The shed is locked up (completely locked); they smashed everything up (smashed everything completely); they tidied up after the party (tidied completely); the crowd broke up into little groups (the original crowd fragmented completely).
A further interpretation of ‘up’ is the idea of IMAGINATION of CREATIVITY. If you’ve ever worked with NLP you will know that raising our eyes, particularly to the right, is an indication that we are visualizing something imagined. This is reflected in English with expressions such as, ‘How did you think/dream/ cook that up?
UNEXPECTED OCCURRENCE is yet another possible interpretation of ‘up’, e.g. ‘I’m sorry but I’ll be home late; something has just cropped up in the office, so I’m having to stay behind.’

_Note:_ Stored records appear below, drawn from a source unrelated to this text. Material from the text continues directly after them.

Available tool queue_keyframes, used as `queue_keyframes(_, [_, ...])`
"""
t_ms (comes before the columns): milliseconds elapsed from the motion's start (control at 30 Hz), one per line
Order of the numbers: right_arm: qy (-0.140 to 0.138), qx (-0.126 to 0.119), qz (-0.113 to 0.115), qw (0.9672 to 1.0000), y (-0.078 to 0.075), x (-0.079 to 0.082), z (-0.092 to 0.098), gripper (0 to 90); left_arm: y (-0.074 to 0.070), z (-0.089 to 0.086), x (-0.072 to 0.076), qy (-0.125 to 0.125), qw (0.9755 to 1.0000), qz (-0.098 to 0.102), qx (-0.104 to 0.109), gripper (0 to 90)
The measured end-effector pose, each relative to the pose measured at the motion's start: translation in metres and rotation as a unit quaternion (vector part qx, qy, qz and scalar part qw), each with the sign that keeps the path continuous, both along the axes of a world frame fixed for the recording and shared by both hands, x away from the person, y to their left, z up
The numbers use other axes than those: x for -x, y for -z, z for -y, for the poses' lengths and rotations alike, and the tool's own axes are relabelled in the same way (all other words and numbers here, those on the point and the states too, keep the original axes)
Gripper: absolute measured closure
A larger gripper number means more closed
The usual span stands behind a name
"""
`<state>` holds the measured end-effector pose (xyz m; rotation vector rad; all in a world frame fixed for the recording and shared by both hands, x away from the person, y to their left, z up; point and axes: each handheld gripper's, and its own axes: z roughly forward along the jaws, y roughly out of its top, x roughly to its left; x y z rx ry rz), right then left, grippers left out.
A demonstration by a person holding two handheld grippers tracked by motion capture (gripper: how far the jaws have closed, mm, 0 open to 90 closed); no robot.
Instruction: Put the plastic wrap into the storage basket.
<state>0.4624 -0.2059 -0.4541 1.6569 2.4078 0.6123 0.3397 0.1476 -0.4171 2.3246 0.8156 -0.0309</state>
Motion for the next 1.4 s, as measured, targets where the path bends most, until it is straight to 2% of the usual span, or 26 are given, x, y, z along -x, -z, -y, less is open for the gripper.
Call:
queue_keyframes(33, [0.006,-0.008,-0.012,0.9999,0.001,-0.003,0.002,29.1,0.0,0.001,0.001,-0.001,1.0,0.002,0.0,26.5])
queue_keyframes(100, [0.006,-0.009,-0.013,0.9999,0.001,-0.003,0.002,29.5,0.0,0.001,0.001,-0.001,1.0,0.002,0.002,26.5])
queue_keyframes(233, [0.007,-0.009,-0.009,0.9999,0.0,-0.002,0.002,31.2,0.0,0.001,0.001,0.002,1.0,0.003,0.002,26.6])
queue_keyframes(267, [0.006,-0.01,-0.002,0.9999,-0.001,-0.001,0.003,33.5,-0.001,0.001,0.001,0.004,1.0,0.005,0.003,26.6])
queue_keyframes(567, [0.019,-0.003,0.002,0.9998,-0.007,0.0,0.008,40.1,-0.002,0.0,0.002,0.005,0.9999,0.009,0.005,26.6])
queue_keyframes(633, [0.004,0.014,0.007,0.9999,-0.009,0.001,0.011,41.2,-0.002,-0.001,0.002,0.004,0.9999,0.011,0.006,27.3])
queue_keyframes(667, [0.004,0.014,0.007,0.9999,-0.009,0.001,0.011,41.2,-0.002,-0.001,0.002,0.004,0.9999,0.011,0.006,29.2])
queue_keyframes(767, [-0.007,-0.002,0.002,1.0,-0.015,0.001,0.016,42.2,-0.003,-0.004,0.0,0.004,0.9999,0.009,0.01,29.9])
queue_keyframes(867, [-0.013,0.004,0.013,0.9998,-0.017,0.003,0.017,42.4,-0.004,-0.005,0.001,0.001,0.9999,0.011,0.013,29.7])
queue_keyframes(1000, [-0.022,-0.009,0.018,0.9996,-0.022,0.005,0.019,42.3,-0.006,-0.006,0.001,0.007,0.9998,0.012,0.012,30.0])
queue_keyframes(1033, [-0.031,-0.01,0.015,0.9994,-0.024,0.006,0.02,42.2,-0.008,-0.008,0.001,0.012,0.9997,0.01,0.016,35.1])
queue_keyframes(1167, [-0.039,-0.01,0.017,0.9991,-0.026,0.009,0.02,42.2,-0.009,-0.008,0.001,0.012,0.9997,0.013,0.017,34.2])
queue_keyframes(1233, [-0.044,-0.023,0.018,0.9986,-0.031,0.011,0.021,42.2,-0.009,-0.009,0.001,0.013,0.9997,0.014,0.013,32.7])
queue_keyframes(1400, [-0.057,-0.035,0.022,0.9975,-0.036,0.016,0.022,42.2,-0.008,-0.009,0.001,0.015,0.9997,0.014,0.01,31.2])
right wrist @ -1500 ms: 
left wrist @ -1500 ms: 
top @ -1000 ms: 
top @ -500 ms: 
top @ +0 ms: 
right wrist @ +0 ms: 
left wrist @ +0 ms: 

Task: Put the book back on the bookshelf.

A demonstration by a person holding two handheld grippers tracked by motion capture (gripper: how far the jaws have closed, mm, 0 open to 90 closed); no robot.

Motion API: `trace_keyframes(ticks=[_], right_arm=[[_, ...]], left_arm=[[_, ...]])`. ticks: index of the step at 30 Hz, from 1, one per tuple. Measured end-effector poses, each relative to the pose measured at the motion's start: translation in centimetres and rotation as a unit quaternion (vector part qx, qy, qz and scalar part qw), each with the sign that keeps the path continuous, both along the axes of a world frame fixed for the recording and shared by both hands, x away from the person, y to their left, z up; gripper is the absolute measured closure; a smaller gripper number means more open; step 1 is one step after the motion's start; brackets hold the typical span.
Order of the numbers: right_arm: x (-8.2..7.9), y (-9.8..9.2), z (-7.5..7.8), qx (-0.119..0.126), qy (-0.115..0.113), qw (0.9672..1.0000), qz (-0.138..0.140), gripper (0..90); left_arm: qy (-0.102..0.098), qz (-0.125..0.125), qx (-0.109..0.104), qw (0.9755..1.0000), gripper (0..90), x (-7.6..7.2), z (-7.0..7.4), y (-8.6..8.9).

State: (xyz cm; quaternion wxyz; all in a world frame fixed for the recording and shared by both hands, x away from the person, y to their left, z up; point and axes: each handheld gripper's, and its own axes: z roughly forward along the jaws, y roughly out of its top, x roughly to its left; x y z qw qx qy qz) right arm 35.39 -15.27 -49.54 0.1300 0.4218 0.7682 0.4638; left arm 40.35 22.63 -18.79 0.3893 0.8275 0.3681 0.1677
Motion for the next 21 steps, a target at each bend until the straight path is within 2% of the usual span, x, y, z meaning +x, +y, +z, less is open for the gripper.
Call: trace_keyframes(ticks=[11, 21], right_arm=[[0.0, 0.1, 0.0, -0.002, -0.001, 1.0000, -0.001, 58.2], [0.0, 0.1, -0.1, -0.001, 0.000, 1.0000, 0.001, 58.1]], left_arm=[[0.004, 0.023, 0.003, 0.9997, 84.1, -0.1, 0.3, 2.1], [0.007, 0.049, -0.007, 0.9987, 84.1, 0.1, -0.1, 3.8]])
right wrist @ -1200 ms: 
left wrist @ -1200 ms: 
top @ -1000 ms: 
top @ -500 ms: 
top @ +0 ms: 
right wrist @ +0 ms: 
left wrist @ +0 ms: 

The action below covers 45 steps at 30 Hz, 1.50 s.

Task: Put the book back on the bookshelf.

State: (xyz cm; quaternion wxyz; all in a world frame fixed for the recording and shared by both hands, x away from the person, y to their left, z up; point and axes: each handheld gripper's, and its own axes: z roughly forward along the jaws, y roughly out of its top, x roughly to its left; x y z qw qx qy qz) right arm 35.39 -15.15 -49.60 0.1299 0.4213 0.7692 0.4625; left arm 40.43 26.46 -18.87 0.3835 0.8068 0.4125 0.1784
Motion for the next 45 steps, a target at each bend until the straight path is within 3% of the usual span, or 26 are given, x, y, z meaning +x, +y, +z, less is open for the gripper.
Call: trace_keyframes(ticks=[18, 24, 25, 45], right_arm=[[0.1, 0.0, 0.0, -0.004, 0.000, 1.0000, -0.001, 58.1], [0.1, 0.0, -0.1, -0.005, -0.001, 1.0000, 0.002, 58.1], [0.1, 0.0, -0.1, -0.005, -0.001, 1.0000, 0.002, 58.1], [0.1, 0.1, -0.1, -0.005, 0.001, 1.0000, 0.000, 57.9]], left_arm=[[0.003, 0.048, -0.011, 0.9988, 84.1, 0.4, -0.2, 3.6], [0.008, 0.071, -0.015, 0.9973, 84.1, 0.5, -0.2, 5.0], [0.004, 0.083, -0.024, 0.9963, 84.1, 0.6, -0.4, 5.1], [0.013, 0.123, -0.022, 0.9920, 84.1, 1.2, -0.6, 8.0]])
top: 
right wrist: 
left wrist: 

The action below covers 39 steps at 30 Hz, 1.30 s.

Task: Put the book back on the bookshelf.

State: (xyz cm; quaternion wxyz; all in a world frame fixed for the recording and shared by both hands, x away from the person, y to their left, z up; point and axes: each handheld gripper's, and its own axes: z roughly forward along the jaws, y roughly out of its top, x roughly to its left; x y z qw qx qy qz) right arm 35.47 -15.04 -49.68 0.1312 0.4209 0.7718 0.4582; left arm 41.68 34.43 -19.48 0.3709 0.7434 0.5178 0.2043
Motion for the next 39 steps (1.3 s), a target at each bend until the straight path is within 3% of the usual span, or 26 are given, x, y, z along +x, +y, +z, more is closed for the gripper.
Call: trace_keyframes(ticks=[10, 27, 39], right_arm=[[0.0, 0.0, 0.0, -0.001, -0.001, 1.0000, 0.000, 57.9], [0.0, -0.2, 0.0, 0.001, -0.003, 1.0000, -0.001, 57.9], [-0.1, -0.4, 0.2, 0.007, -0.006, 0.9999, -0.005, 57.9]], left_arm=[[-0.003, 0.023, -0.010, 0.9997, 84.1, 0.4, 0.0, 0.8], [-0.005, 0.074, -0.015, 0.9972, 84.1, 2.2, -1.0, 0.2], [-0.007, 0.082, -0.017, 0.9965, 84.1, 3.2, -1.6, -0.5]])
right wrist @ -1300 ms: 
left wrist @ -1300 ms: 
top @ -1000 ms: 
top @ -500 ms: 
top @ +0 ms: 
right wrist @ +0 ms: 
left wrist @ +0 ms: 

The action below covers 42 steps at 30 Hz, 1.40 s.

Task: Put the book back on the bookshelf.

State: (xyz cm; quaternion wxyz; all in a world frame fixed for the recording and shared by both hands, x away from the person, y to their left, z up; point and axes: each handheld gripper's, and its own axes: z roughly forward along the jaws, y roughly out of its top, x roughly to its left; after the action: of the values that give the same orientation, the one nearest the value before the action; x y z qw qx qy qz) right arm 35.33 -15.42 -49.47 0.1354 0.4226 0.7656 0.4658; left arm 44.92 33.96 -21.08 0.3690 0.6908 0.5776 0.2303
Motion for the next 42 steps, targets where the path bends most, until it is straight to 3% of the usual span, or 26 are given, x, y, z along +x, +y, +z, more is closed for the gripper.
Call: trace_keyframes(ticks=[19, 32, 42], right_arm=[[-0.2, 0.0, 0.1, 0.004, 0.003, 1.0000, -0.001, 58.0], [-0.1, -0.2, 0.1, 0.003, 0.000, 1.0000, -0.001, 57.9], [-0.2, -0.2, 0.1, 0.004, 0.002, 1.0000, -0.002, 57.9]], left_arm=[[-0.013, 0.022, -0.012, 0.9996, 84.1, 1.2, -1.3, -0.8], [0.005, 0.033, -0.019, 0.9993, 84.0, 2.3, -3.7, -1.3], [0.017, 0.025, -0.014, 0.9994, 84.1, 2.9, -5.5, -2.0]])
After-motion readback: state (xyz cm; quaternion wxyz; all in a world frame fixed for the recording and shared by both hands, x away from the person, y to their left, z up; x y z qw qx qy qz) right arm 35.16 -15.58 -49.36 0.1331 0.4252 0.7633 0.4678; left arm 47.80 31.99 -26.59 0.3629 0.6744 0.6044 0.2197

As a final example, let me refer you to the idea of viewing activities from the perspective of a young child. If you look at a two dimensional picture representing a three dimensional scene, you will notice that irrespective of the real size, anything in the foreground will appear larger than anything in the background – because that’s how we perceive it. I’m thinking of a picture in one of our training rooms which has mountains in the background and trees and birds in the foreground. The trees tower above the mountains and yet you automatically accept that the mountains are far bigger. So, from a primitive perspective, as a person or object approaches and gets nearer to you, it appears to get bigger, increasing in height. When you APPROACH a person, you ‘go up’ to them. Similarly a runner can ‘romp up’ to the finishing line, or a friend can unexpectedly turn up etc. _________________________________________________________________________
In my experience, all prepositions, adverbs and phrasal verb particles can be illustrated and demonstrated as shown in the examples above. Understanding how a language works is helpful for motivating students to continue exploring and discovering, but you only really learn it by engaging with it. You need to help your students ‘notice’ authentic examples. Depending on their level, find an article or story which interests them and get them to underline all the particles. Ask them to identify the primary meaning of that particle and then discuss its meaning in the context in which it appears.
An exercise which my students like is when I, or even better, they remove the particles and replace them with a symbol to identify. E.g.
They’re pulling the old houses –– and putting –– new ones in their place.
After the old company closed –– they started –– a new one.
Eat –-! We need to get moving.
They handed –– the keys to the new owner.
That’s an interesting proposal. I’d like to think it –-.